# Installed win10 tech preview



## sobeit (Nov 11, 2007)

I installed it earlier tonight. It is a new ballgame. 

1. I installed it as a dual boot with win8.1. It worked without any problems. Was able to access both. Later this weekend I may try to install Linux Mint for a 3rd to see if there will be any issues.

2. It was fastest windows install ever. It took almost 15 minutes. 

3. It would not install my printer driver. Had to use an app from the microsoft store. Was able to install the wireless adapter driver from the cd. 

4. Have to be extremely careful when accessing the store the first time, otherwise you could end accidentally set up microsoft login for your computer. 

5. Had to do a lot of uninstalling of apps I will never use. All programs is now called all apps. 

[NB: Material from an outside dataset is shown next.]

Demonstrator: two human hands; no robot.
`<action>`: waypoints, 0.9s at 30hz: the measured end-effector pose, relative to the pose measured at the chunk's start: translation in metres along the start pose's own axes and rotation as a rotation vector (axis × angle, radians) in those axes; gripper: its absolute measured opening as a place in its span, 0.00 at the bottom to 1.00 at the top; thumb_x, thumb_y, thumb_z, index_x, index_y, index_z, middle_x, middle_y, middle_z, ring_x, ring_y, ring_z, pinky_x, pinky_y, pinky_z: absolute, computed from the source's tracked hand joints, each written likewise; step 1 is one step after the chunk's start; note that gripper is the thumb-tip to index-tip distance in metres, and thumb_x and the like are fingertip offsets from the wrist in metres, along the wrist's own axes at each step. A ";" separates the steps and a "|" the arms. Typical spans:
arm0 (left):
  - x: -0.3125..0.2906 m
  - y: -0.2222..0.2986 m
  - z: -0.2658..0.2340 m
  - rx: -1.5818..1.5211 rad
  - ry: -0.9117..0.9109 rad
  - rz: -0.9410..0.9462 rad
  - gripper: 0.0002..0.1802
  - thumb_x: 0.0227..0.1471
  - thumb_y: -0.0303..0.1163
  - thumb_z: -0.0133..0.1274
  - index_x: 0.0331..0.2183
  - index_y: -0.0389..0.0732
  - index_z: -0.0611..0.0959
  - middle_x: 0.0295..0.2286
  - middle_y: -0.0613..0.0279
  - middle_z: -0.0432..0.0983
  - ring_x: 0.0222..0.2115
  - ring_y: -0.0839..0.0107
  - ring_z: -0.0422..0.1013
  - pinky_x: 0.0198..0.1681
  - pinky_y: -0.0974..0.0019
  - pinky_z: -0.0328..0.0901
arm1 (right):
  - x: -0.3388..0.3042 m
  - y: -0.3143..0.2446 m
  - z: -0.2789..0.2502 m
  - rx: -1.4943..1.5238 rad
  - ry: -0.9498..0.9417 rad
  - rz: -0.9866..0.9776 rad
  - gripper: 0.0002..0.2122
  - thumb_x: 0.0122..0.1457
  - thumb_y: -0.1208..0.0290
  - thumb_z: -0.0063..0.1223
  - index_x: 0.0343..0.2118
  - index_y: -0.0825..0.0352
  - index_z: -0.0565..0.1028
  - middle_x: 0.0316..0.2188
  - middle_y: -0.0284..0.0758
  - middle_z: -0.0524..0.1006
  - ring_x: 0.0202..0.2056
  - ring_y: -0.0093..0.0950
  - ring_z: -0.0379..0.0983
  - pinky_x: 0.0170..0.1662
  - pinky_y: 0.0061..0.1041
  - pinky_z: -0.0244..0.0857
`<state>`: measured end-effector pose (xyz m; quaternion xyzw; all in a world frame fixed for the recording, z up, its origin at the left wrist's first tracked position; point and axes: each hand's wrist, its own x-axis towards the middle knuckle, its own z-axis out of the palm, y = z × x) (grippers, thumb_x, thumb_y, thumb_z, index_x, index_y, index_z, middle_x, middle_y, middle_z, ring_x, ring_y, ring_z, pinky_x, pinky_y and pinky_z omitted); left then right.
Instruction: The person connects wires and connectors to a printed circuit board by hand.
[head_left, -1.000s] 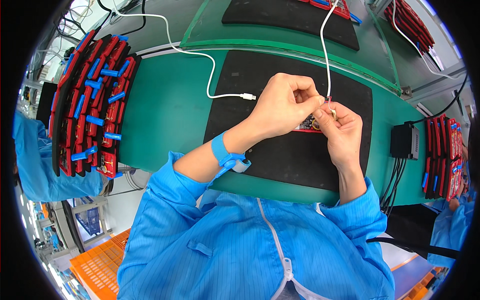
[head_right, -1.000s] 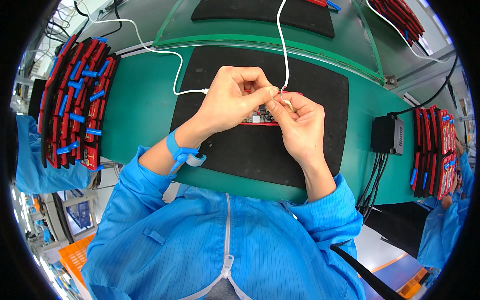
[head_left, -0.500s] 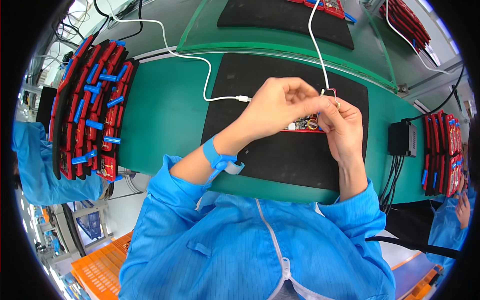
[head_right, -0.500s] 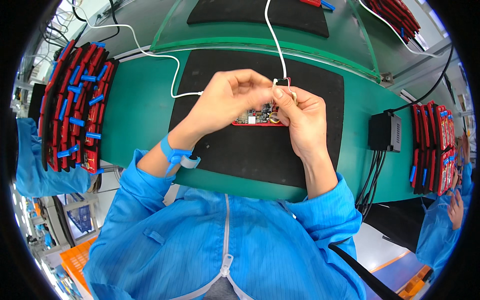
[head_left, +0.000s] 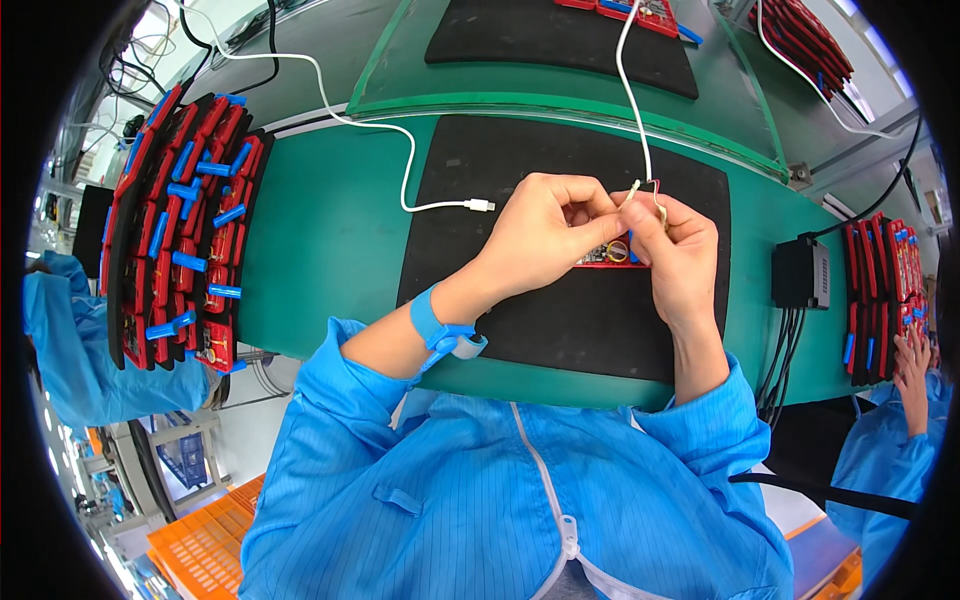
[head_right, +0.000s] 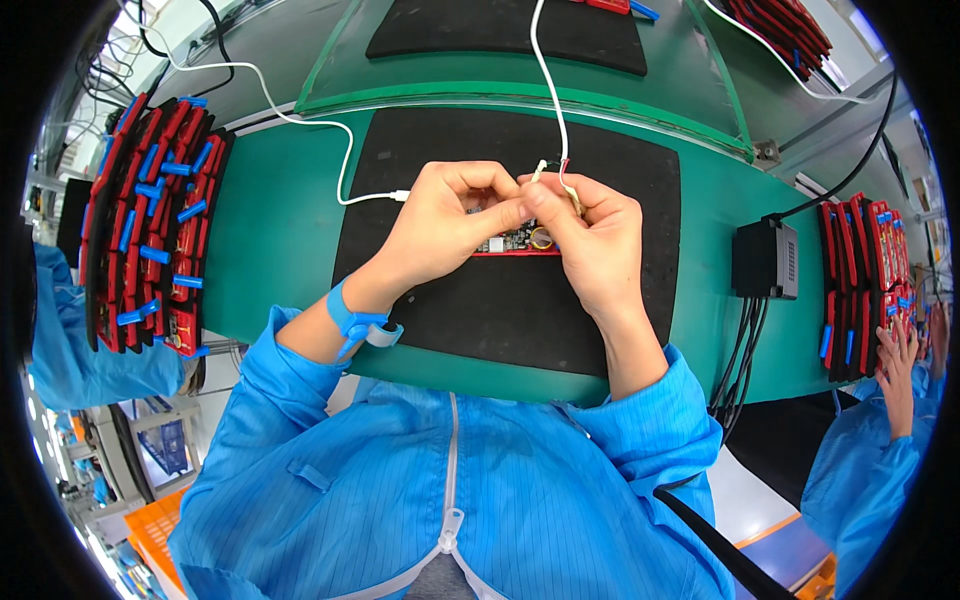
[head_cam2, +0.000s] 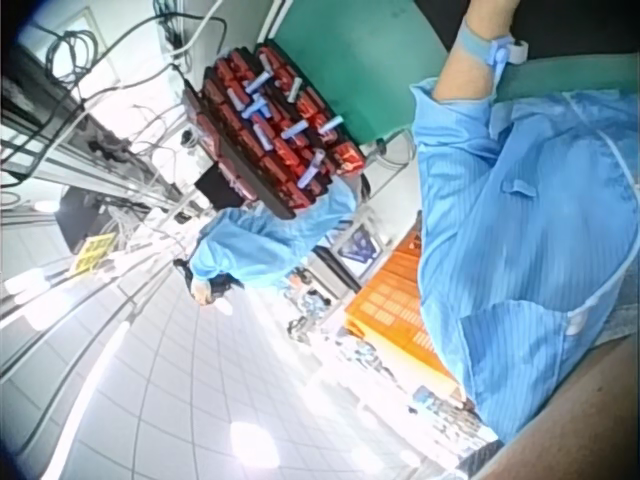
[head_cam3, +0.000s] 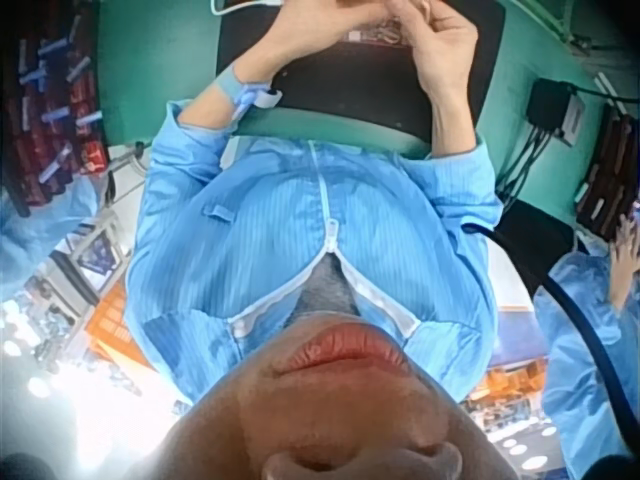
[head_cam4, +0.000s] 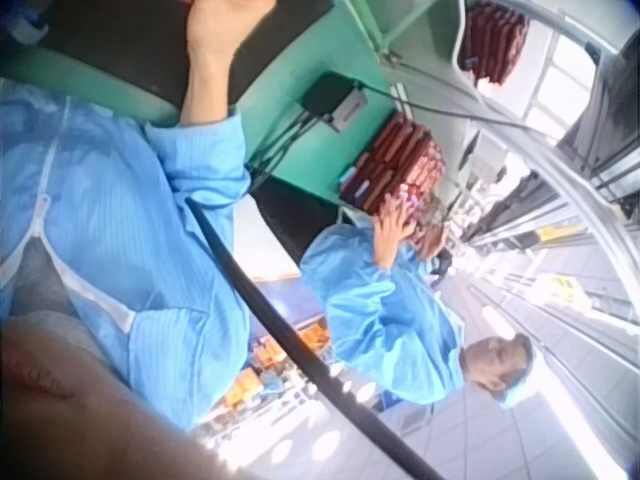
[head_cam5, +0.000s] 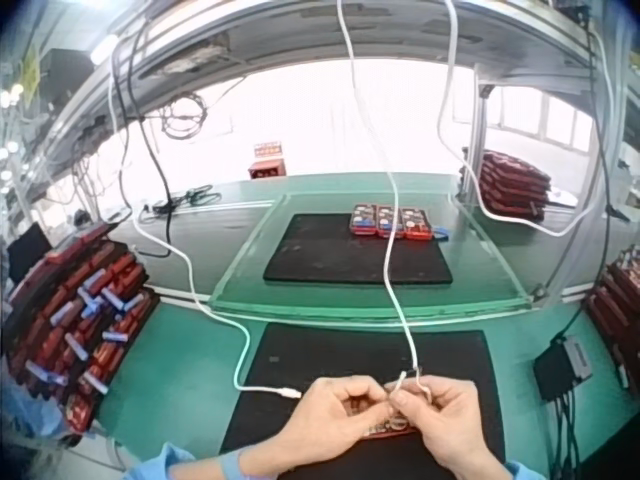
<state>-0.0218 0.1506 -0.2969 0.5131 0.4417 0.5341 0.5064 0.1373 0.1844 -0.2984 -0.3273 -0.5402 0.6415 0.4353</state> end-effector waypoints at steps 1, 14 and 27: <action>-0.001 0.003 0.000 0.146 -0.005 0.001 0.07 0.48 0.26 0.59 0.22 0.34 0.80 0.19 0.66 0.75 0.20 0.83 0.66 0.22 0.76 0.59 | -0.001 -0.001 0.002 -0.063 0.013 -0.038 0.09 0.58 0.74 0.54 0.38 0.74 0.78 0.21 0.29 0.76 0.24 0.13 0.68 0.28 0.13 0.62; 0.002 0.006 0.000 0.333 -0.080 0.091 0.06 0.43 0.26 0.61 0.24 0.34 0.81 0.20 0.64 0.74 0.22 0.78 0.66 0.26 0.71 0.62 | 0.000 0.000 -0.004 -0.042 0.035 -0.002 0.08 0.59 0.74 0.54 0.36 0.74 0.78 0.28 0.34 0.79 0.29 0.17 0.74 0.33 0.17 0.68; 0.003 0.016 -0.019 0.138 0.087 -0.086 0.09 0.47 0.23 0.59 0.33 0.31 0.79 0.27 0.57 0.79 0.27 0.76 0.75 0.33 0.74 0.71 | 0.002 0.010 -0.007 -0.407 -0.037 -0.231 0.14 0.64 0.70 0.45 0.47 0.73 0.73 0.27 0.33 0.77 0.24 0.17 0.68 0.29 0.20 0.62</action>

6. Installed firefox, chrome, gimp, openoffice and vlc. No problems

7. Still have to look for windows features in the start button. I don't like the metro look that is there. 

overall it is closer to win7 than win8 so I give it a 7 out of 10 for what I have seen so far. I still will stick with linux on my computers.

the only real problem I have is confusing the mouse and keyboards since I currently have two different computers next to each other.


----------



## dragagon (Oct 6, 2014)

i have installed it as well but found out my fps in a game reduced by 30 which ends on a 22fps to a 35fps max. i had 55-75fps on my win8 so i'd like to go back. how do i remove win10 & put back my win8?


----------



## bassfisher6522 (Jul 22, 2012)

dragagon said:


> i have installed it as well but found out my fps in a game reduced by 30 which ends on a 22fps to a 35fps max. i had 55-75fps on my win8 so i'd like to go back. how do i remove win10 & put back my win8?


Oh crap! Please tell us you didn't install 10 as your primary OS...essentially over writing and wiping out your 8 install?

Otherwise, if you created a dual boot setup, then you just reverse your steps to remove the dual boot. You'll need to been in the "host" or "original" OS to do that.


----------



## BIGBEARJEDI (Aug 8, 2012)

Yep, Bassfisher is right about that! :sayyes: There is a note in the Win10 Tech Preview download docs that states that you *CANNOT uninstall* the Win10 without completely *FORMATTING THE HARD DRIVE* to downgrade to an earlier version of Windows (such as 7/8/8.1)!! :facepalm: This may not be work using Windows tools either; haven't tried it yet. It's quite possible you may need Linux tools to accomplish this. You can look at the free *HDD-->Drive Wiping* section of the *UBCD.com boot disk* available in my signature below it you did make this goof and get stuck with Win10 on your drive and you are unable to remove it. :wink:

BIGBEARJEDI


----------



## BIGBEARJEDI (Aug 8, 2012)

sobeit said:


> I installed it earlier tonight. It is a new ballgame.
> 
> 1. I installed it as a dual boot with win8.1. It worked without any problems. Was able to access both. Later this weekend I may try to install Linux Mint for a 3rd to see if there will be any issues.
> _>>>I haven't tried Mint yet; I'm still in love with Ubuntu/Kubuntu at the moment--silly as there are now like 40+ flavors of Linux out there. I'll try Ubuntu 14.04.1LTS in dual-boot mode with Win10 and post back>>> _
> ...


_>>>Try putting some Colored dots on keyboards/mice; I've done this for Clients with multiple computers on their desks. Try Green Dots for System #1; and Blue Dots for System #2. It's about a $0.10 investment. :wink:<<<:rofl:_


----------



## kendallt (Feb 21, 2007)

BIGBEARJEDI said:


> _>>>Try putting some Colored dots on keyboards/mice; I've done this for Clients with multiple computers on their desks. Try Green Dots for System #1; and Blue Dots for System #2. It's about a $0.10 investment. :wink:<<<:rofl:_


 Cheaper if you can snag someone's nail polish.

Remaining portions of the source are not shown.